Many audience members competed for prizes by playing Home Movie Day Bingo, checking off such choices as “Jumping in the Ocean,” “Graduation,” and “Riding Bicycle.”

Audience member Stephanie Gray introduced her film about her experience right after completing her taxes; another attendee described the film he took of a backyard tour of his brother’s house a decade ago in suburban New Jersey. His brother had disliked his neighbors and so he built a fence.

Mr. Osborn introduced a film from the 1960s that he had bought on eBay. He said the seller had asked him to please tell him what was on the film. When he later informed the seller that the film was of gay men vacationing in Mexico, he received a terse e-mail asking him not to contact the seller again.

Other film scenes that afternoon were of a cat being petted; a dog being washed; a baby in a crib watching an overhead moving mobile; footage (some underexposed) of a recent wedding near Buffalo, N.Y.; film of Central Park that had been found in a projector being thrown out; and scenes of Nantucket.All the while, Mr. Lampert interjected various observations and comments, such as, “Tricycles are a very popular subject” in home movies.
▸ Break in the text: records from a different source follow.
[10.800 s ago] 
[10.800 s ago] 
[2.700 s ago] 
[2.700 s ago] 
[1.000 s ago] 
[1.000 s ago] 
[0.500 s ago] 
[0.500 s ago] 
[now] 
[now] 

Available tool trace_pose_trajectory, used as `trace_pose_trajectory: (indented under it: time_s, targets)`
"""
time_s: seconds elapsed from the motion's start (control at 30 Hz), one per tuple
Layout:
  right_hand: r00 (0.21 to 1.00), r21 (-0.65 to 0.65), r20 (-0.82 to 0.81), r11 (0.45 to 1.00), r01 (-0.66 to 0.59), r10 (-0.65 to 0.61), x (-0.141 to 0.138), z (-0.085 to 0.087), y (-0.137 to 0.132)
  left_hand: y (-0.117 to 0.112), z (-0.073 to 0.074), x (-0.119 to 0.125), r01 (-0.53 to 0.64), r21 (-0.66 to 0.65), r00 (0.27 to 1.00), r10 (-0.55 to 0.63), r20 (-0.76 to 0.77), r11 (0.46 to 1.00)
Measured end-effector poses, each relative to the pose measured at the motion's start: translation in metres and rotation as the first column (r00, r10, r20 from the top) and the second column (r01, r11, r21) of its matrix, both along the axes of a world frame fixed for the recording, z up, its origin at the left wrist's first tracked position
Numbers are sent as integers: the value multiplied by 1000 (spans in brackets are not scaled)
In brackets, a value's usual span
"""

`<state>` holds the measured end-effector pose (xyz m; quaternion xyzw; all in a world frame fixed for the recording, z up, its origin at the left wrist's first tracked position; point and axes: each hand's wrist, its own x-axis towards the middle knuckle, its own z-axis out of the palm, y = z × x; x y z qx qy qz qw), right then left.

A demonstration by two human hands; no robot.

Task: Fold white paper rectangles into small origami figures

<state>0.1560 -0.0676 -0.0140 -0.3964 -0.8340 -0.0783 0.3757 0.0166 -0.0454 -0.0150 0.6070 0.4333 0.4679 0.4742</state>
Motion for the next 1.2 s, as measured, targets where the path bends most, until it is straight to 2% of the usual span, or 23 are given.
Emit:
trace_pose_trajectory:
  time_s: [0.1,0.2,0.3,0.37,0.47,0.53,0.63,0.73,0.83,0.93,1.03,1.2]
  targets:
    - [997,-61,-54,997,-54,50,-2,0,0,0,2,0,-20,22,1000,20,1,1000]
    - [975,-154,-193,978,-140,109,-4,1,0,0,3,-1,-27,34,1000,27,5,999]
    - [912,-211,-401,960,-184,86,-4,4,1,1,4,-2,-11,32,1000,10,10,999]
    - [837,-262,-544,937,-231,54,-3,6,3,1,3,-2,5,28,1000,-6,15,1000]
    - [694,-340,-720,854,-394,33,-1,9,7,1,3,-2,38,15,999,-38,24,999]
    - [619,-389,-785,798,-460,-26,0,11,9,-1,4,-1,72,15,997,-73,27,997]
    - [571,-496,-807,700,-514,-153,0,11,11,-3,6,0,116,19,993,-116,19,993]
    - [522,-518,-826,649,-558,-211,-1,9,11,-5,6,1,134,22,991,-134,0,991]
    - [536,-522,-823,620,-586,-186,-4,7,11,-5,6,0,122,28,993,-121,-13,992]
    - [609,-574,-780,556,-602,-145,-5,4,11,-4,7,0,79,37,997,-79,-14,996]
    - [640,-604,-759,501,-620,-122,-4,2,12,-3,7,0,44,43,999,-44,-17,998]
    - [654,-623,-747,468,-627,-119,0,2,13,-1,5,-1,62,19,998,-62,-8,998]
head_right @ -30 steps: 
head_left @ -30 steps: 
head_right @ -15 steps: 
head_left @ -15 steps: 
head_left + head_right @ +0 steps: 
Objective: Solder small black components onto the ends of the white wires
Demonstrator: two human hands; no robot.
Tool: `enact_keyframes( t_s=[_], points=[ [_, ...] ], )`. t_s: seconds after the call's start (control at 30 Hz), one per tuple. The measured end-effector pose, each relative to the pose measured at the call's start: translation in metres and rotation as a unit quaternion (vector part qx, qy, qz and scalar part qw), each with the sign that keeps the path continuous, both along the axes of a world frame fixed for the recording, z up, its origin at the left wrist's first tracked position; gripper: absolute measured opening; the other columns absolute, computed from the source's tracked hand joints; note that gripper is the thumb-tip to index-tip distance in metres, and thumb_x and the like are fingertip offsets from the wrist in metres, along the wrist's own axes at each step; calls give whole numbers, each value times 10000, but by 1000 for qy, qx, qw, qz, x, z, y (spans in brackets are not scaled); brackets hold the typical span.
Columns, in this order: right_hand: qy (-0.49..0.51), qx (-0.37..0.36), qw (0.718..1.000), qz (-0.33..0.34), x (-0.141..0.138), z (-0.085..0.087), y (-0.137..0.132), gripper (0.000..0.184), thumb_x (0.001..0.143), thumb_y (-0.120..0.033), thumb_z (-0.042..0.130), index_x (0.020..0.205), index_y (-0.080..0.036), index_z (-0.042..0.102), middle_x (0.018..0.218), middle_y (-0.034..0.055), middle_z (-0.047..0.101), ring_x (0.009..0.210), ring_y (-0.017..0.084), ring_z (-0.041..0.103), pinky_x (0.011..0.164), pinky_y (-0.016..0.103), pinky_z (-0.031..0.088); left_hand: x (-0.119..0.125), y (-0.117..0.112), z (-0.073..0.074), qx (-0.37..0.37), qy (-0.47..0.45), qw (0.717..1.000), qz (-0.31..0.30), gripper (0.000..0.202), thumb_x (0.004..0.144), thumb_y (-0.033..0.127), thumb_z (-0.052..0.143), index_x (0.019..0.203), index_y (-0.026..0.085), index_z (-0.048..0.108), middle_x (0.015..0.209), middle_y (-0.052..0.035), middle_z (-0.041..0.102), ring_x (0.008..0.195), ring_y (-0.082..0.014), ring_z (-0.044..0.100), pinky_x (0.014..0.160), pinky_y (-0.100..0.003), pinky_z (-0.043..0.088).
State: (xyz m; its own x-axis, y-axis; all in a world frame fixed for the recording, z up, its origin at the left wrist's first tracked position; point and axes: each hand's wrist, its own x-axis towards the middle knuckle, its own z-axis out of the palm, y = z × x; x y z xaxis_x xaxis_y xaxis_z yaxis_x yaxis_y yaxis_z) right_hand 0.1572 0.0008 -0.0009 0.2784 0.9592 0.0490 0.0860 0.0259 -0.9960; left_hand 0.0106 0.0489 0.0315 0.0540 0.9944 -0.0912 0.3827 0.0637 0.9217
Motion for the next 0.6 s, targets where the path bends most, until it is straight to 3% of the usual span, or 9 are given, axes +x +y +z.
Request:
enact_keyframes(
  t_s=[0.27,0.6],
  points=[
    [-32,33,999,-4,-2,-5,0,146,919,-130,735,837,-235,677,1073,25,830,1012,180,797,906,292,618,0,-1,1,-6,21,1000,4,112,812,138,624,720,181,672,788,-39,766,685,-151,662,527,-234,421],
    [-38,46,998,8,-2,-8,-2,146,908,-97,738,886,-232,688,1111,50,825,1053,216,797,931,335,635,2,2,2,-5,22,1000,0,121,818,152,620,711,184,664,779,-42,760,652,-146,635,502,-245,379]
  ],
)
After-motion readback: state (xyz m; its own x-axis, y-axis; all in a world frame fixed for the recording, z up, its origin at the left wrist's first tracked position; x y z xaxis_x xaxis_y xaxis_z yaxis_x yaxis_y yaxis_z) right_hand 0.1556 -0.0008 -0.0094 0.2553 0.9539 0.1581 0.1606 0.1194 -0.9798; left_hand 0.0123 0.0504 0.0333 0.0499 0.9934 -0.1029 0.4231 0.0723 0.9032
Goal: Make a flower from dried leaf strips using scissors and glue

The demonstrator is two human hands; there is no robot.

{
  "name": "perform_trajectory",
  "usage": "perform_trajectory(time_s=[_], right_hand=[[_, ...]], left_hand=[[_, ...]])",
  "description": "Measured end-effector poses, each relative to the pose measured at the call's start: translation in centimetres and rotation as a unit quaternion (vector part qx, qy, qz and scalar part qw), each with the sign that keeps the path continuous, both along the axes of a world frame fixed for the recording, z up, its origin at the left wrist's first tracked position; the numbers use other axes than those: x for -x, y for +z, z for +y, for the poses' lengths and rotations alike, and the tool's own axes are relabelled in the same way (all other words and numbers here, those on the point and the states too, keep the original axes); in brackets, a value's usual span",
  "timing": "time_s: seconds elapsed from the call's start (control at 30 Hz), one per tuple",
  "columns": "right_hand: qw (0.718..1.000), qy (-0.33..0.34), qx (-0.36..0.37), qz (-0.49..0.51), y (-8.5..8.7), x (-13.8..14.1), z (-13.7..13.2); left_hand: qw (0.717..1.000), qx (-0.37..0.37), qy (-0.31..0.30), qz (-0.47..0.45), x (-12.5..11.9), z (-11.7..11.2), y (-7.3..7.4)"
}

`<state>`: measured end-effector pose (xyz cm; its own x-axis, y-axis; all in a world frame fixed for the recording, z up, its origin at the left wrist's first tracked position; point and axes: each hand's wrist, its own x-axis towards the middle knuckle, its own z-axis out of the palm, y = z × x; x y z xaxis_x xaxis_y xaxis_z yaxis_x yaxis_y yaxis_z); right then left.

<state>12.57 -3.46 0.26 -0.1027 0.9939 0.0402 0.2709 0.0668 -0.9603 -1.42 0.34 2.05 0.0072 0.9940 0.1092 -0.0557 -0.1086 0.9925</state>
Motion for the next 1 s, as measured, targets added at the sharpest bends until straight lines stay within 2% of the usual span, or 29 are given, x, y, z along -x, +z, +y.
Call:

Some of the most moving footage was taken Moorestown, N.J., in August 1961. Horticulturalist and artist Nancy Buivid introduced a film of herself as a young girl wearing goggles and red pants as her father took her for a spin on his BMW motorcycle.

She spoke of first having watched the film and the emotional impact just to see her father’s image moving again after being still in her mind for decades.

Home movies allow strangers an intimate peek into private family moments. Earlier in the program, Mr. Lampert said, “I always say, Home Movie Day isn’t real if somebody doesn’t cry.”